I’m sure we’ll hear today that the investor-state mechanism exposes the United States to an endless stream of costly, frivolous, and invasive arbitrations brought by foreigners. Well, I’ve looked into the allegation. Here’s what my research turned up: The investor-state mechanism has existed in U.S. BITs since the very first ones that we entered into in the early 1980s. It’s been around for a quarter-century and it’s never been used against the United States. We’ve never been forced to defend a single law, regulation, or administrative action in a BIT investor-state dispute. In the handful of cases that foreign investors have brought under NAFTA, we have not, to date, lost or settled on unfavorable terms a single case.
You don’t need to take my word for it. Consider this excerpt from the summer 2008 issue of the Harvard Journal on Legislation. And I quote: “[T]he United States has never lost a single dollar in an ‘investor-state’ dispute under NAFTA, or under any other trade agreement or bilateral investment treaty.” The author? Ways and Means Chairman Charles Rangel.
The last point I’ll make is that the provision in U.S. BITs and the investment chapters of our FTAs have evolved over the years. I am eager to hear the testimony on this point because the evolution of the provisions, it seems to me, has been in direct response to the criticism raised. Changes and clarifications that were made to our investment language include:
• provisions to require that panels consider the same U.S. Supreme Court factors that U.S. courts consider when determining whether there has been an expropriation of property;
• provisions to allow panels to dismiss frivolous claims at an early stage of the proceedings; and
• provisions that clarify that environmental and other public welfare regulations are presumed not to constitute indirect expropriations.

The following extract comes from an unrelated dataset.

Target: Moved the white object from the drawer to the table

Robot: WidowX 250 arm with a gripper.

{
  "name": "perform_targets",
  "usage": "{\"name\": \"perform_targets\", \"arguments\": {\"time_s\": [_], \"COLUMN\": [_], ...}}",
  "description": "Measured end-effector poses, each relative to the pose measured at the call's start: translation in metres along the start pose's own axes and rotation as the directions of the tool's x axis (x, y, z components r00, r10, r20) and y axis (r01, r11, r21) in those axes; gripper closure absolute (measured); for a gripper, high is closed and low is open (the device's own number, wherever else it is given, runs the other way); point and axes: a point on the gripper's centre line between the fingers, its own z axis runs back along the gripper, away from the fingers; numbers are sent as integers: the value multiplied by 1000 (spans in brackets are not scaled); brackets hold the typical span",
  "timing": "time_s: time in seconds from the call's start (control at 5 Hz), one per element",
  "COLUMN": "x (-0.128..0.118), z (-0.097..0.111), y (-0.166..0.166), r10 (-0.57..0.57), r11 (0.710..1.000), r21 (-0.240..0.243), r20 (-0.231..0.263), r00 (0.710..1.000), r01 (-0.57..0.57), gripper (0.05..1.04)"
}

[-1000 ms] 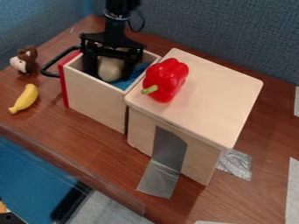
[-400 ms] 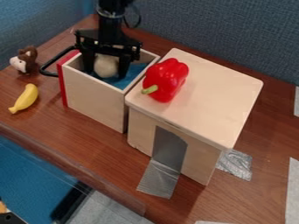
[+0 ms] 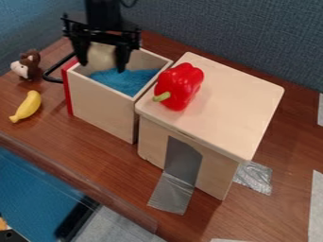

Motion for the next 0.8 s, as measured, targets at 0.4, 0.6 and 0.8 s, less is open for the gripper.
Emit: {"name": "perform_targets", "arguments": {"time_s": [0.4, 0.6, 0.8], "x": [-42, -57, -69], "z": [-8, -30, -66], "y": [27, 37, 38], "r10": [-108, -147, -199], "r11": [994, 985, 974], "r21": [18, 80, 87], "r20": [-48, -67, -101], "r00": [993, 987, 975], "r01": [109, 152, 208], "gripper": [223, 224, 224]}}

Furthermore, the landmark May 10th deal added language to Peru and our pending FTAs with Colombia, Panama, and South Korea that foreign investors are not accorded “greater substantive rights with respect to investment protections than domestic investors under domestic law” in the United States. These changes, taken together, strike me as a compromise that aims for the right balance between the interests of U.S. regulators, on the one hand, and U.S. investment abroad, on the other.
I welcome all the witnesses and I look forward to your testimony. Mr. Chairman, I yield back.